C’est à cet endroit qu’elle découvre l’escalade de vitesse, qui deviendra sa spécialité. Parfois boudée par la famille de la grimpe qui préfère les épreuves de difficulté ou de bloc, l’escalade de vitesse est pourtant le 100 mètres de la discipline. Le grimpeur ou la grimpeuse doit rejoindre plus rapidement que son adversaire le sommet d’un mur de 15 mètres de haut et de 6 mètres de large.

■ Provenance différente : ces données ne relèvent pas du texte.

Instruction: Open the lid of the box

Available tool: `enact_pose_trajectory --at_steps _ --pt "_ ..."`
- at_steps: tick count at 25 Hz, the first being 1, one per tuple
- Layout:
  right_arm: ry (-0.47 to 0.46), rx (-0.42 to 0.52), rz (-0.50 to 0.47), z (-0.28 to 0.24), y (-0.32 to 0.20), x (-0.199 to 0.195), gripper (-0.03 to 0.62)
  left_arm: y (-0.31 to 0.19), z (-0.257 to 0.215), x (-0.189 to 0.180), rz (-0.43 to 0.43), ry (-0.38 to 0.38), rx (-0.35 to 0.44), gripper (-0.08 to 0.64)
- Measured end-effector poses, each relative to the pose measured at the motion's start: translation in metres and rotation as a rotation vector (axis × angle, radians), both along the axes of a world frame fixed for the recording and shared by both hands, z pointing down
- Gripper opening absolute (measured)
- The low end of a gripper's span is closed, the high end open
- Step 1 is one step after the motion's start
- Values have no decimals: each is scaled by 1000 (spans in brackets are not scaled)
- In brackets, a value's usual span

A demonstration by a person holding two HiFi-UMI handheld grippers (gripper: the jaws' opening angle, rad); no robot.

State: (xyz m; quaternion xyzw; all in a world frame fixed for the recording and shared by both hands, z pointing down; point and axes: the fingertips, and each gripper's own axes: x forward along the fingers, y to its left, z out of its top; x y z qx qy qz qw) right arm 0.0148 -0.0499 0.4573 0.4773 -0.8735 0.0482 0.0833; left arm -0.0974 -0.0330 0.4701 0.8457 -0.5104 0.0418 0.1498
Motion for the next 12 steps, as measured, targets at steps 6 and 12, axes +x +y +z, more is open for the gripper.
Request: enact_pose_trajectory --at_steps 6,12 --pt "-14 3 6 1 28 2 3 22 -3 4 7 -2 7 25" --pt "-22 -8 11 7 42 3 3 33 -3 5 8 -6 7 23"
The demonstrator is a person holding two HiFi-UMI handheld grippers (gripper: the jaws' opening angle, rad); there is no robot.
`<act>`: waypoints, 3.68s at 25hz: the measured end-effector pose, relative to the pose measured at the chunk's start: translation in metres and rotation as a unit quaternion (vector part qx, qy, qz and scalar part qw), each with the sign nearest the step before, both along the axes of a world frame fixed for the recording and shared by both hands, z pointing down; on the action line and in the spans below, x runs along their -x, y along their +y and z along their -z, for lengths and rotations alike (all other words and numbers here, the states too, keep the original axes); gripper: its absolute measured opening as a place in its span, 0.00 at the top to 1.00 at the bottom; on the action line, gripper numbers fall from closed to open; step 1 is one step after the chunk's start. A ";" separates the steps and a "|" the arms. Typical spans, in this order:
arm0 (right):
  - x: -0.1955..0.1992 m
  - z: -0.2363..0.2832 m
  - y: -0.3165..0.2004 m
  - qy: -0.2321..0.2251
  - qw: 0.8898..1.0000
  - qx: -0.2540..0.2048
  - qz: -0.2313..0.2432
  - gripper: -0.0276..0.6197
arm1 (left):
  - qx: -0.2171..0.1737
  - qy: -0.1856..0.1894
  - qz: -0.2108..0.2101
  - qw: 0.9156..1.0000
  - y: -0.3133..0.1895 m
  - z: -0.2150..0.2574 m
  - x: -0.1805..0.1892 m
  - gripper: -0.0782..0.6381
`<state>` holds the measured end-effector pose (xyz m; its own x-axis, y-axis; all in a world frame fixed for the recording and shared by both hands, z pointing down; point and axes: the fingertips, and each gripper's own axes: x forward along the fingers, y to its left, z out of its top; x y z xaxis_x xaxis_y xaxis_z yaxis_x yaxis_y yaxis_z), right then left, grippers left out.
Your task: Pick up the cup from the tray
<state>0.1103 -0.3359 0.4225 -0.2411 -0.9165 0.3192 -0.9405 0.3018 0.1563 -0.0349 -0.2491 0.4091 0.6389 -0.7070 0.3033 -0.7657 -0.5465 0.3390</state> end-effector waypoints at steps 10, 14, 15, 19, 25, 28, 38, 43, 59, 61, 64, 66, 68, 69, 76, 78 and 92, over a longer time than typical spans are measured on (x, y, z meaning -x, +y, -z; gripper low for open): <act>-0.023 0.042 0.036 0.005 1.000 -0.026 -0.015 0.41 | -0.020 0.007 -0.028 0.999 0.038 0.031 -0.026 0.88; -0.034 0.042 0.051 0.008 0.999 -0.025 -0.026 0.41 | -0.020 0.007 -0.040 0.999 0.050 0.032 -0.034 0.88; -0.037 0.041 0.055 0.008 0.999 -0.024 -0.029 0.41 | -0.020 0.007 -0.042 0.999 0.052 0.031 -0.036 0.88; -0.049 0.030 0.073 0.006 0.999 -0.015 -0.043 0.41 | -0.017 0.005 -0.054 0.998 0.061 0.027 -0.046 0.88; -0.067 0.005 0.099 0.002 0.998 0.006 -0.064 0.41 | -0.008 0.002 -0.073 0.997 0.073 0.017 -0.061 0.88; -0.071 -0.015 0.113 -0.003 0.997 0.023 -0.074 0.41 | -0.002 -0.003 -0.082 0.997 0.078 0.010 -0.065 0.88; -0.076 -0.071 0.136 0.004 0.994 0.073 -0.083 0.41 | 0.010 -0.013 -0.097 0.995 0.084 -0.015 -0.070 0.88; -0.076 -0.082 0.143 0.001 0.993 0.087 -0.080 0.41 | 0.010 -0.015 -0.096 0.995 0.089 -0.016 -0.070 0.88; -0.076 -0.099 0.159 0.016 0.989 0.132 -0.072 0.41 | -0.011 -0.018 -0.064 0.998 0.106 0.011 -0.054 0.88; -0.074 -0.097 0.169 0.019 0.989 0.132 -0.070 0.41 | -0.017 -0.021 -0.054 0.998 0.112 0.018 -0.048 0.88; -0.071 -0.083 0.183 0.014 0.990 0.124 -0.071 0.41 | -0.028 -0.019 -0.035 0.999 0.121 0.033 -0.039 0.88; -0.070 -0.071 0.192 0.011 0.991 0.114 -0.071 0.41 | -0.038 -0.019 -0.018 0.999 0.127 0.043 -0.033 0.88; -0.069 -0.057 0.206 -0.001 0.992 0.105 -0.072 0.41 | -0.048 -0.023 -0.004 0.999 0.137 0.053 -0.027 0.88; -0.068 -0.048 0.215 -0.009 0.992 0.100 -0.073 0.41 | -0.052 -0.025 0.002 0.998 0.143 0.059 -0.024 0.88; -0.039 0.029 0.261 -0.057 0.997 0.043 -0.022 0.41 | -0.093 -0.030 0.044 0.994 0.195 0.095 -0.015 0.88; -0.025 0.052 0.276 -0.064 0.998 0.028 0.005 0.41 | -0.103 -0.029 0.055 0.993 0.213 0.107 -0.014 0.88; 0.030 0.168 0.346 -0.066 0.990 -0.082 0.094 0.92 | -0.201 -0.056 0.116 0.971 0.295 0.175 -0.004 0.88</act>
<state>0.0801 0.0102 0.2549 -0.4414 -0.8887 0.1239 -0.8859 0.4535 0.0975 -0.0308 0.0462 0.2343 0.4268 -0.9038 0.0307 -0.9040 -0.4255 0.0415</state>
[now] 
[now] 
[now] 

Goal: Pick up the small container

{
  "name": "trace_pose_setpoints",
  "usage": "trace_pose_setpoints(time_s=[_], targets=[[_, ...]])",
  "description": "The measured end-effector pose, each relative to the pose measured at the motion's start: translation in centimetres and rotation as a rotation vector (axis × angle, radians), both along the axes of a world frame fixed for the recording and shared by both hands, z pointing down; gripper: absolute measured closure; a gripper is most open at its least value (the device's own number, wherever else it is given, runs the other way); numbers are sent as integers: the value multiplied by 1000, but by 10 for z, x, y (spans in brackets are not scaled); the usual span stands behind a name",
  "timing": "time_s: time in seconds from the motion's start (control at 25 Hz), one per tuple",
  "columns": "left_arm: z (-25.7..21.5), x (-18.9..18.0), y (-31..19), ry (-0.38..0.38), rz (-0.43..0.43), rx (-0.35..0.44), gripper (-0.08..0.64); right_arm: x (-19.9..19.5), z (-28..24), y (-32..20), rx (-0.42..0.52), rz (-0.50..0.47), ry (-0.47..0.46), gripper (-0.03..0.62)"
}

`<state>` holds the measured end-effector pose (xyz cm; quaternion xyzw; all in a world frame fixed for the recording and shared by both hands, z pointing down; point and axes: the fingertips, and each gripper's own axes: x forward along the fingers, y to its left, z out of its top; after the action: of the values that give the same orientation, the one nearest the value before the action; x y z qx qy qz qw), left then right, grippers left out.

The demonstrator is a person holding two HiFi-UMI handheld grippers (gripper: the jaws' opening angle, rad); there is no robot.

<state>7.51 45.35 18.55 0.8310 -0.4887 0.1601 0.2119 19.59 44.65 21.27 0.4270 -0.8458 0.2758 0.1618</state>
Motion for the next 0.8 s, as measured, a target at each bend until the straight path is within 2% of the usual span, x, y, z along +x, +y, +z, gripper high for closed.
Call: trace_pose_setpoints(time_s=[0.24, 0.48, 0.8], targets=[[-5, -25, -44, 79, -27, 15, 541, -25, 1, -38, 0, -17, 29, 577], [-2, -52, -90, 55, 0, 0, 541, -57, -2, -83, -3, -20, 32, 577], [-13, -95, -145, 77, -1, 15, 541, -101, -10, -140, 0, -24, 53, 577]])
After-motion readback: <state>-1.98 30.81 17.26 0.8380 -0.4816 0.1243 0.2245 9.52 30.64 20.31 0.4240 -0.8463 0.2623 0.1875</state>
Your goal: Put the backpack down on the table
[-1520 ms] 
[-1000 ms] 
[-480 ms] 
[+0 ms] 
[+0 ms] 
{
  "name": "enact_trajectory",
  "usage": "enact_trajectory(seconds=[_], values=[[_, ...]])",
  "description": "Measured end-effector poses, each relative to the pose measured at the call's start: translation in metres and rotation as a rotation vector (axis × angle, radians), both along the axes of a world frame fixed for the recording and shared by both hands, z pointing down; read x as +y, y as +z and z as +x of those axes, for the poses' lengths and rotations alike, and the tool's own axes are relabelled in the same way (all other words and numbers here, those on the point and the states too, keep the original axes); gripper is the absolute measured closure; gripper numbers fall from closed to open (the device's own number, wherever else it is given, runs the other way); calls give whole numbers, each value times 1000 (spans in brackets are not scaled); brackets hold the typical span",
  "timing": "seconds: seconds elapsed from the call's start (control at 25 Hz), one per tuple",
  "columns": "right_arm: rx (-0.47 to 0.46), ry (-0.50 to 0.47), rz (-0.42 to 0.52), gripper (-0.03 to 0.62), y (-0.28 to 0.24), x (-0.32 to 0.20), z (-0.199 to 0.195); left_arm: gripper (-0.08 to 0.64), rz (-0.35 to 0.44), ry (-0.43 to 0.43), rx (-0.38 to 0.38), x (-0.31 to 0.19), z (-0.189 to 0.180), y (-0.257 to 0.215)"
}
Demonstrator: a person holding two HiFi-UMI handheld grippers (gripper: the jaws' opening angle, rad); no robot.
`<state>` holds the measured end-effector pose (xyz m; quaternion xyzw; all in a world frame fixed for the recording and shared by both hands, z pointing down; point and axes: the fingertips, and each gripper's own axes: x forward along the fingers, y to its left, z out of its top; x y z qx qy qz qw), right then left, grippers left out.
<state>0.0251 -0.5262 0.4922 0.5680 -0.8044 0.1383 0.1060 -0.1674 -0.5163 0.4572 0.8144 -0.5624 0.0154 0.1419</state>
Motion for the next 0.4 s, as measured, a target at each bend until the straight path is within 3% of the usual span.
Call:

“Quand je suis au pied du mur, ma seule pensée, c’est d’atteindre le plus rapidement possible le buzzer en haut”, explique Anouck Jaubert. “Pour réussir, il faut être technique, savoir placer son corps, déplacer son centre de gravité. Ensuite, il faut des qualités physiques, travailler ses bras, ses doigts. En vitesse, on travaille aussi l’explosivité des jambes.””Pour moi, ce qui fait la différence, c’est aussi le mental. Lors d’une compétition. On est tous préparés et entraînés. La seule différence, c’est de réussir à performer le jour-J”, analyse celle qui s’est adjoint les services d’un préparateur mental qui lui “a énormément apporté” pour préparer les échéances.
Objectif médaille
En raison de la pandémie de Covid-19, la grimpeuse de 27 ans s’attend à des Jeux olympiques un peu spéciaux, loin de la grande fête du sport qu’ils sont habituellement :
“La description qu’on nous fait des Jeux olympiques, c’est beaucoup d’effervescence, une certaine magie autour de l’évènement. Il paraît que beaucoup d’athlètes se font piéger sur leurs premiers JO en raison de l’ambiance. Cela ne risque pas d’arriver avec la pandémie”, note-elle, fataliste. “Forcément, j’aurais aimé vivre ces Jeux avec mes proches et qu’ils puissent assister à la compétition. Mais c’est comme ça, on n’a pas notre mot à dire. On fait avec.”
Interrogée sur son objectif, Anouck Jaubert est catégorique : “J’espère ramener une médaille. Au vu du format, il faudrait un sacré alignement des astres pour qu’elle soit en or mais pourquoi pas ?”
En effet, le format adopté par le CIO n’est pas de nature à avantager la grimpeuse. Il a adopté un format combiné qui récompensera les athlètes performants sur une suite d’épreuves de vitesse, de bloc et de difficulté, qui donnera lieu à un classement du combiné.
“Anouck Jaubert, c’est notre spécialiste de la vitesse. Elle a la capacité d’être la première en vitesse. Si elle réussit suffisamment bien la difficulté et pas trop mal le bloc, son point faible, elle peut faire un résultat”, juge Alain Carrière.
Après des années à chasser la qualification olympique, la grimpeuse tricolore devrait raccrocher les chaussons et la magnésie à l’issue de la saison : “Mon plan a toujours été d’arrêter après Tokyo : finir la saison fédérale, terminer mes études de kiné et passer à autre chose. L’escalade a toujours été un loisir même quand j’y consacre 100 % de mon temps en ce moment”, sourit Anouck Jaubert, assez ferme dans sa décision.
Dommage. Les JO de Paris auraient pu mieux convenir à ces talents. Le CIO va revoir le format des épreuves : d’un côté un combiné bloc/difficulté, de l’autre la vitesse. Ce qui aurait été parfait pour les qualités d’Anouck Jaubert.